How to Submit Form 15G/15H Online in 2026
Most leading banks in 2026 offer a completely digital experience for tax services. Here is the general 4-step process:
- Log In: Sign in to your Internet Banking portal or Mobile Banking app.
- Navigate to Tax Services: Look for "Tax Centre," "Inward Remittances," or "Fixed Deposit Services."
- Select the Form: Choose either Form 15G or 15H based on your age.
- Fill & Confirm: The system usually auto-fills your PAN and personal details. Enter your estimated total income and verify with an OTP.
Pro-Tips for Error-Free Submission
- Submit Early: The best time to file is in April, at the start of the financial year. This prevents any "accidental" TDS deduction during the first quarter.
- Separate Forms for Each Payer: If you have FDs at two different banks, you must submit separate forms to each.

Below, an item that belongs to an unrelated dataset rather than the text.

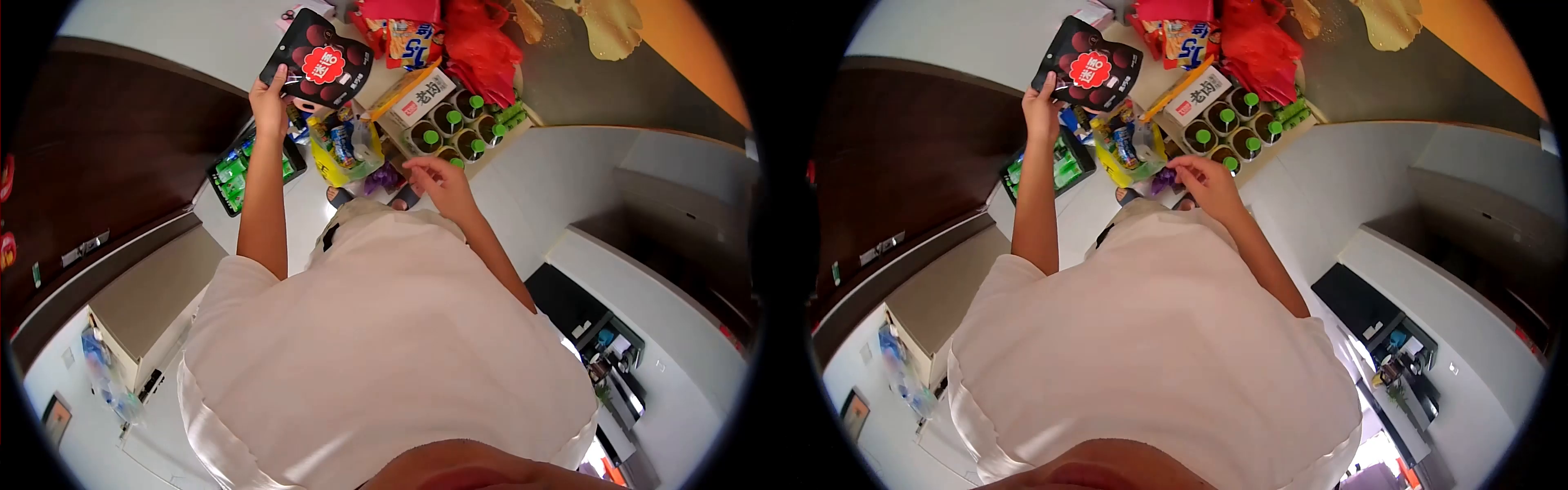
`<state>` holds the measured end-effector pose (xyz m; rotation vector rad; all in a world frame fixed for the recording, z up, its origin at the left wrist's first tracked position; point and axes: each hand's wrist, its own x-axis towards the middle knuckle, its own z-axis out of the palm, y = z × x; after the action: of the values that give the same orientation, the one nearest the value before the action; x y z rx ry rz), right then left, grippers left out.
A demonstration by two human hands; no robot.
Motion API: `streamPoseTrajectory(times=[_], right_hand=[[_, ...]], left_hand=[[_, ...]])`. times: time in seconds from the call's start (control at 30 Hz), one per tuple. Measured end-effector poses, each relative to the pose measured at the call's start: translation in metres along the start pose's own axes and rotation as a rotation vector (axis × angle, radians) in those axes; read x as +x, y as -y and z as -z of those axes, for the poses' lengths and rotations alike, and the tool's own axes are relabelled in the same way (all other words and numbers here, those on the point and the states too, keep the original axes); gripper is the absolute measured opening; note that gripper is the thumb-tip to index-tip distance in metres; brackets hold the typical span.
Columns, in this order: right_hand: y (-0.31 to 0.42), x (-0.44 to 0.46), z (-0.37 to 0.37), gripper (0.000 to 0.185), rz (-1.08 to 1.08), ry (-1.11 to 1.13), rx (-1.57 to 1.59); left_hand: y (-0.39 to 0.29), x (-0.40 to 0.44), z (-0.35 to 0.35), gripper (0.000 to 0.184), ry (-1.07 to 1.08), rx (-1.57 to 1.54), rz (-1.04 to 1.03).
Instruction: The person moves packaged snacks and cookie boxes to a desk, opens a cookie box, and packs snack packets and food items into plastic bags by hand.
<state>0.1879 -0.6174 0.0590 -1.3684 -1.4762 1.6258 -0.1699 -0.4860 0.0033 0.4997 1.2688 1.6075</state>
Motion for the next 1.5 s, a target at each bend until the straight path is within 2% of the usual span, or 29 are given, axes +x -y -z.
streamPoseTrajectory(times=[0.1, 0.17, 0.2, 0.27, 0.3, 0.37, 0.4, 0.43, 0.5, 0.53, 0.57, 0.6, 0.67, 0.7, 0.73, 0.77, 0.8, 0.83, 0.87, 0.9, 0.93, 1.0, 1.03, 1.1, 1.13, 1.17, 1.23, 1.37, 1.5], right_hand=[[0.031, 0.024, -0.011, 0.022, 0.244, -0.053, -0.09], [0.053, 0.038, -0.025, 0.041, 0.309, -0.065, 0.016], [0.063, 0.043, -0.033, 0.041, 0.312, -0.048, 0.013], [0.074, 0.055, -0.05, 0.063, 0.276, 0.108, 0.255], [0.074, 0.062, -0.06, 0.063, 0.271, 0.129, 0.25], [0.071, 0.073, -0.079, 0.076, 0.14, 0.408, 0.281], [0.042, 0.082, -0.086, 0.079, -0.048, 0.392, 0.207], [0.068, 0.065, -0.095, 0.073, -0.111, 0.514, 0.381], [0.057, 0.059, -0.107, 0.064, -0.15, 0.637, 0.452], [0.062, 0.055, -0.11, 0.051, -0.198, 0.649, 0.434], [0.054, 0.057, -0.112, 0.051, -0.208, 0.686, 0.428], [0.042, 0.062, -0.115, 0.048, -0.248, 0.655, 0.451], [0.055, 0.056, -0.119, 0.038, -0.384, 0.621, 0.609], [0.057, 0.054, -0.122, 0.038, -0.359, 0.59, 0.744], [0.045, 0.052, -0.128, 0.038, -0.365, 0.557, 0.746], [0.04, 0.049, -0.137, 0.039, -0.368, 0.526, 0.746], [0.036, 0.043, -0.143, 0.042, -0.431, 0.602, 0.587], [0.003, 0.047, -0.15, 0.043, -0.37, 0.716, 0.468], [0.011, 0.042, -0.155, 0.043, -0.344, 0.808, 0.458], [0.017, 0.032, -0.161, 0.043, -0.319, 0.892, 0.453], [0.011, 0.023, -0.17, 0.044, -0.292, 0.878, 0.419], [0.026, -0.008, -0.189, 0.052, -0.17, 1.076, 0.15], [0.028, -0.02, -0.198, 0.055, -0.116, 1.193, -0.006], [0.027, -0.046, -0.22, 0.058, -0.147, 1.24, -0.029], [0.02, -0.059, -0.232, 0.059, -0.13, 1.209, -0.009], [0.013, -0.072, -0.244, 0.059, -0.112, 1.169, 0.016], [0.003, -0.097, -0.268, 0.058, -0.101, 1.164, -0.009], [-0.013, -0.158, -0.33, 0.053, -0.079, 1.073, -0.003], [-0.035, -0.219, -0.385, 0.044, -0.036, 1.006, 0.032]], left_hand=[[-0.054, -0.033, 0.013, 0.012, 0.144, -0.12, 0.0], [-0.07, -0.047, 0.022, 0.011, 0.168, -0.125, 0.013], [-0.077, -0.056, 0.029, 0.011, 0.202, -0.128, 0.041], [-0.089, -0.076, 0.038, 0.013, 0.283, -0.106, 0.145], [-0.089, -0.083, 0.04, 0.014, 0.305, -0.102, 0.201], [-0.094, -0.101, 0.044, 0.015, 0.327, -0.118, 0.271], [-0.088, -0.108, 0.05, 0.015, 0.298, -0.123, 0.27], [-0.09, -0.119, 0.05, 0.016, 0.266, -0.128, 0.266], [-0.08, -0.131, 0.067, 0.018, 0.204, -0.13, 0.211], [-0.08, -0.143, 0.07, 0.022, 0.141, -0.186, 0.246], [-0.086, -0.16, 0.069, 0.025, 0.076, -0.242, 0.278], [-0.094, -0.18, 0.067, 0.039, -0.031, -0.178, 0.304], [-0.078, -0.205, 0.095, 0.047, -0.061, -0.179, 0.252], [-0.069, -0.216, 0.108, 0.055, -0.057, -0.173, 0.216], [-0.072, -0.24, 0.106, 0.065, -0.096, -0.11, 0.182], [-0.068, -0.259, 0.111, 0.065, -0.141, -0.118, 0.16], [-0.059, -0.279, 0.12, 0.066, -0.197, -0.098, 0.168], [-0.055, -0.299, 0.127, 0.068, -0.256, -0.079, 0.174], [-0.056, -0.318, 0.127, 0.069, -0.308, -0.077, 0.191], [-0.053, -0.336, 0.133, 0.069, -0.346, -0.08, 0.172], [-0.045, -0.353, 0.142, 0.07, -0.341, -0.106, 0.181], [-0.051, -0.389, 0.135, 0.068, -0.364, -0.232, 0.181], [-0.048, -0.405, 0.145, 0.06, -0.393, -0.344, 0.176], [-0.045, -0.434, 0.164, 0.046, -0.448, -0.271, 0.092], [-0.047, -0.446, 0.175, 0.034, -0.486, -0.262, 0.069], [-0.05, -0.456, 0.185, 0.034, -0.485, -0.265, 0.052], [-0.052, -0.474, 0.208, 0.028, -0.485, -0.245, -0.176], [-0.063, -0.519, 0.276, 0.028, -0.427, -0.214, -0.16], [-0.067, -0.58, 0.353, 0.039, -0.337, -0.186, -0.092]])
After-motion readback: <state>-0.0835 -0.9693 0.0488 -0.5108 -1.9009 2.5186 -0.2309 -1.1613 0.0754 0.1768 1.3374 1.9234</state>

- Check Your PAN Linkage: Ensure your PAN is linked to your Aadhaar. In 2026, an inoperative PAN makes your 15G/H declaration invalid, leading to a 20% TDS.
Conclusion
Form 15G and 15H are powerful tools for anyone whose income falls below the taxable threshold. They eliminate the hassle of waiting for an income tax refund and give you immediate control over your cash flow.